Report all lines below with the word "assistance".
- Opening Delimiter -
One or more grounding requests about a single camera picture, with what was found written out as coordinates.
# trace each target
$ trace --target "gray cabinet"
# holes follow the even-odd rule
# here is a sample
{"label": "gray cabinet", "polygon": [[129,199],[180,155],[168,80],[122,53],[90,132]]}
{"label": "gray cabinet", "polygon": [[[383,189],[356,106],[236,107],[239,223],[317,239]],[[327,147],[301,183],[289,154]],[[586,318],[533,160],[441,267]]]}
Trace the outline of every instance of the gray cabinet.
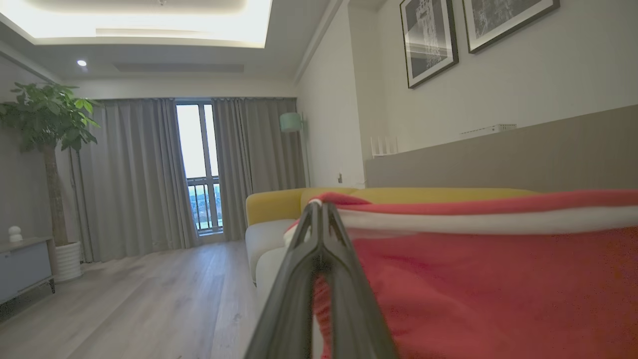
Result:
{"label": "gray cabinet", "polygon": [[0,303],[46,281],[54,291],[49,242],[50,238],[33,238],[0,244]]}
{"label": "gray cabinet", "polygon": [[0,253],[0,303],[9,300],[18,292],[13,275],[11,275],[11,252]]}
{"label": "gray cabinet", "polygon": [[19,289],[24,289],[51,276],[46,243],[12,252],[11,268]]}

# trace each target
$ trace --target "red blanket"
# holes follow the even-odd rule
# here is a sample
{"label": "red blanket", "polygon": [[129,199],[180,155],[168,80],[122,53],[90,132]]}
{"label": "red blanket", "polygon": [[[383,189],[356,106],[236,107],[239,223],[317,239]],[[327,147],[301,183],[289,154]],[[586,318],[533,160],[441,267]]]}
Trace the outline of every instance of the red blanket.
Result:
{"label": "red blanket", "polygon": [[[403,359],[638,358],[638,191],[316,200],[339,208]],[[321,279],[314,310],[329,358]]]}

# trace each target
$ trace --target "picture frame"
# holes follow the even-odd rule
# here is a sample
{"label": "picture frame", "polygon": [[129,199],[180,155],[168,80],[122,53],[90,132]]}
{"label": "picture frame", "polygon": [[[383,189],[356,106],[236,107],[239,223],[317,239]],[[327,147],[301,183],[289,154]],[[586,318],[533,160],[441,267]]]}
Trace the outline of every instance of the picture frame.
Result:
{"label": "picture frame", "polygon": [[560,7],[560,0],[463,0],[468,51],[476,54]]}
{"label": "picture frame", "polygon": [[401,27],[408,87],[458,64],[452,0],[403,0]]}

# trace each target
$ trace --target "lamp shade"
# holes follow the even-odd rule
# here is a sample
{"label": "lamp shade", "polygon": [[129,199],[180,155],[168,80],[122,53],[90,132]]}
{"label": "lamp shade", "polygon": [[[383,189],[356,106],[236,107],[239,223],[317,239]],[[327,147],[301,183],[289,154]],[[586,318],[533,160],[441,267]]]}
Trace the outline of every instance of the lamp shade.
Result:
{"label": "lamp shade", "polygon": [[289,112],[279,117],[279,127],[282,132],[301,131],[301,115],[296,112]]}

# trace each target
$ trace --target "wooden floor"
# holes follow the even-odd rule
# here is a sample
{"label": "wooden floor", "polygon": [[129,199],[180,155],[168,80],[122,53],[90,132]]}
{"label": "wooden floor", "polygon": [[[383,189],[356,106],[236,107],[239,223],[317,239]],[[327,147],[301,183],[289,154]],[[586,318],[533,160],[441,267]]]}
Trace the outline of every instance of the wooden floor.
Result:
{"label": "wooden floor", "polygon": [[244,242],[84,271],[0,325],[0,358],[242,358],[256,323]]}

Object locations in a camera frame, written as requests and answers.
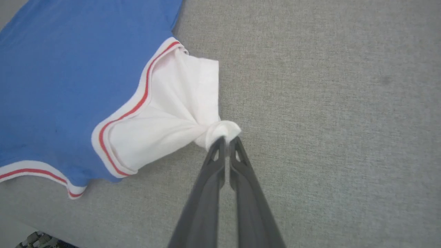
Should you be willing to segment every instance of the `blue fabric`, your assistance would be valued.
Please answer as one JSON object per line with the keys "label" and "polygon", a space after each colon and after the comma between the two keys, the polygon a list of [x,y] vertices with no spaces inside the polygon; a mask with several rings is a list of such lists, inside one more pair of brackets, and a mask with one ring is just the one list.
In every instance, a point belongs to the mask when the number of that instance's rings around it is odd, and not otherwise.
{"label": "blue fabric", "polygon": [[181,0],[30,0],[0,33],[0,166],[38,160],[75,186],[118,181],[91,144],[172,36]]}

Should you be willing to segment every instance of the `white fabric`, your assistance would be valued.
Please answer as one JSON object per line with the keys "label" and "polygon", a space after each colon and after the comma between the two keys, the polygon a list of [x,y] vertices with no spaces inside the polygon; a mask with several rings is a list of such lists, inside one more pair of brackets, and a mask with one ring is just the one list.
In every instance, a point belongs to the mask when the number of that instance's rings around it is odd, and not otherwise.
{"label": "white fabric", "polygon": [[136,171],[192,141],[208,150],[219,137],[235,138],[239,126],[219,118],[218,71],[217,61],[181,48],[162,57],[153,68],[150,102],[110,131],[121,164]]}

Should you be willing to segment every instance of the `gray fabric surface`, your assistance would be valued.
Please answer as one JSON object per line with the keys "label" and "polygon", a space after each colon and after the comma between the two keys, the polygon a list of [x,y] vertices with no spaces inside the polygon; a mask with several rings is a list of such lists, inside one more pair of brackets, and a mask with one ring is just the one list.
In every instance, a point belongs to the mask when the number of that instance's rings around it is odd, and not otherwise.
{"label": "gray fabric surface", "polygon": [[[288,247],[441,247],[440,13],[439,0],[185,1],[176,37],[220,61],[221,117],[243,128]],[[75,201],[16,178],[0,212],[82,248],[164,247],[204,156],[189,145]],[[220,201],[219,247],[235,247],[229,187]]]}

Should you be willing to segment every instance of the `red stripe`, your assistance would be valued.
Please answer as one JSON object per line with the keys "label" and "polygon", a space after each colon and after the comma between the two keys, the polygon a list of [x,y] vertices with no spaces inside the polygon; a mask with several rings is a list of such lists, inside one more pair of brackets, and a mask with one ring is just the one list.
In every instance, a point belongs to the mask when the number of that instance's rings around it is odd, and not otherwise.
{"label": "red stripe", "polygon": [[123,176],[129,176],[129,174],[120,171],[120,170],[116,167],[116,165],[115,165],[115,163],[113,162],[112,158],[110,157],[110,154],[109,154],[109,152],[107,151],[107,149],[106,149],[106,147],[105,147],[105,145],[104,145],[104,138],[103,138],[103,136],[104,136],[104,130],[105,130],[110,124],[112,124],[113,122],[115,122],[115,121],[119,121],[119,120],[121,120],[121,119],[127,117],[128,115],[133,114],[135,111],[137,111],[137,110],[138,110],[138,109],[144,104],[144,102],[145,102],[146,99],[147,99],[147,95],[148,95],[148,93],[149,93],[149,75],[150,75],[150,70],[151,70],[151,68],[152,68],[152,65],[155,63],[155,60],[157,60],[162,54],[164,54],[166,51],[168,51],[170,48],[172,48],[173,46],[175,46],[175,45],[177,45],[177,44],[179,44],[179,41],[175,41],[175,42],[173,42],[172,44],[170,44],[170,45],[166,48],[166,50],[164,50],[161,54],[159,54],[159,55],[158,55],[158,56],[152,61],[152,63],[150,64],[149,68],[147,69],[147,75],[146,75],[146,89],[144,90],[144,95],[142,96],[141,100],[137,103],[137,105],[136,105],[134,108],[132,108],[132,110],[130,110],[129,112],[125,113],[124,115],[122,115],[122,116],[121,116],[120,118],[118,118],[117,120],[112,120],[112,121],[108,122],[106,125],[103,126],[103,128],[102,128],[101,131],[100,131],[99,140],[100,140],[101,149],[103,149],[103,151],[106,153],[107,159],[110,161],[110,163],[112,164],[112,166],[113,166],[113,168],[116,170],[116,172],[119,173],[120,175],[123,175]]}
{"label": "red stripe", "polygon": [[[5,177],[9,177],[9,176],[12,176],[12,175],[15,175],[15,174],[18,174],[18,173],[24,173],[24,172],[45,174],[45,175],[51,176],[55,180],[58,180],[58,181],[60,181],[60,182],[62,182],[62,183],[67,185],[66,180],[64,180],[63,178],[61,178],[61,177],[59,177],[57,175],[54,175],[53,173],[50,173],[49,171],[42,170],[42,169],[18,169],[18,170],[11,171],[11,172],[8,172],[6,174],[0,175],[0,180],[5,178]],[[69,192],[69,195],[71,195],[72,197],[79,197],[79,196],[82,195],[82,193],[81,194],[74,194],[74,193],[70,192],[69,189],[67,189],[67,191]]]}

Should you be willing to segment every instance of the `tweezers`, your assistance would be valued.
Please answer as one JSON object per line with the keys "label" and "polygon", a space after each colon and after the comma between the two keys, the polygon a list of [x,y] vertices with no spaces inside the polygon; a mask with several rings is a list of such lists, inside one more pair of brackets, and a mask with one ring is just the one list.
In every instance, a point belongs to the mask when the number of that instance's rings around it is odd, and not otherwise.
{"label": "tweezers", "polygon": [[[285,248],[239,137],[229,144],[230,185],[236,192],[239,248]],[[225,182],[226,141],[208,151],[169,248],[216,248],[219,191]]]}
- Closing Delimiter -
*Answer area*
Should you be willing to segment every instance of the `blue fabric`, your assistance would be valued.
Should you be willing to segment every instance of the `white fabric`, your assistance would be valued.
Should you be willing to segment every instance of the `gray fabric surface`, your assistance would be valued.
Should you be willing to segment every instance of the `red stripe`, your assistance would be valued.
Should you be willing to segment every instance of the `tweezers`, your assistance would be valued.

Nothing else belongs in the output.